A word-for-word copy is required of the line containing "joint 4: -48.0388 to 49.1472" and of each line after it in the material below, through the last one.
──────
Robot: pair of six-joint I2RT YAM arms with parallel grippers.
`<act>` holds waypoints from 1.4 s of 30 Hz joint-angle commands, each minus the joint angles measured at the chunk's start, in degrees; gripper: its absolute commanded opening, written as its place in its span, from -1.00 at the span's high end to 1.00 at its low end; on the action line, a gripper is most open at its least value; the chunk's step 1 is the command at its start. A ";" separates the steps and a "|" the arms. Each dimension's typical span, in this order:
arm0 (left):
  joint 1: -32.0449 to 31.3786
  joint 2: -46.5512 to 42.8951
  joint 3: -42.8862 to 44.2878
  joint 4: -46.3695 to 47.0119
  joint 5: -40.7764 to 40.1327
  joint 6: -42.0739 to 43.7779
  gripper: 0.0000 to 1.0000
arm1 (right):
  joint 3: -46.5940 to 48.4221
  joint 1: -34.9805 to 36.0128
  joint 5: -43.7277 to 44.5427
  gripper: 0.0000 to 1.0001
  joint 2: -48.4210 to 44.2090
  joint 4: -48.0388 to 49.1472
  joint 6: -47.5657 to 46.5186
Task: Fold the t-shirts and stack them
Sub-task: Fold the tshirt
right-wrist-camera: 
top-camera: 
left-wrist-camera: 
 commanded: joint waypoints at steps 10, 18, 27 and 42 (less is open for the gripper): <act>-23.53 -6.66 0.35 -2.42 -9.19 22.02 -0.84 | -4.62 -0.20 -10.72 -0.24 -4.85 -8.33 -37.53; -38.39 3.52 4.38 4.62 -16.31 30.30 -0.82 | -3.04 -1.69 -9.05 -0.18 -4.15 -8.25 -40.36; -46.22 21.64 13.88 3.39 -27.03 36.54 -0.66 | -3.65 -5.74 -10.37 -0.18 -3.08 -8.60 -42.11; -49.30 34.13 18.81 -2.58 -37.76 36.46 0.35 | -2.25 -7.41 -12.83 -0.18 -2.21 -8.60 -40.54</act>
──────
### ANSWER BOX
  joint 4: -48.0388 to 49.1472
  joint 6: -47.5657 to 46.5186
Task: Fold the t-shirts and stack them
Sub-task: Fold the tshirt
right-wrist-camera: 
top-camera: 
left-wrist-camera: 
 commanded: joint waypoints at steps 10, 18, 27 and 42 (less is open for the gripper): <act>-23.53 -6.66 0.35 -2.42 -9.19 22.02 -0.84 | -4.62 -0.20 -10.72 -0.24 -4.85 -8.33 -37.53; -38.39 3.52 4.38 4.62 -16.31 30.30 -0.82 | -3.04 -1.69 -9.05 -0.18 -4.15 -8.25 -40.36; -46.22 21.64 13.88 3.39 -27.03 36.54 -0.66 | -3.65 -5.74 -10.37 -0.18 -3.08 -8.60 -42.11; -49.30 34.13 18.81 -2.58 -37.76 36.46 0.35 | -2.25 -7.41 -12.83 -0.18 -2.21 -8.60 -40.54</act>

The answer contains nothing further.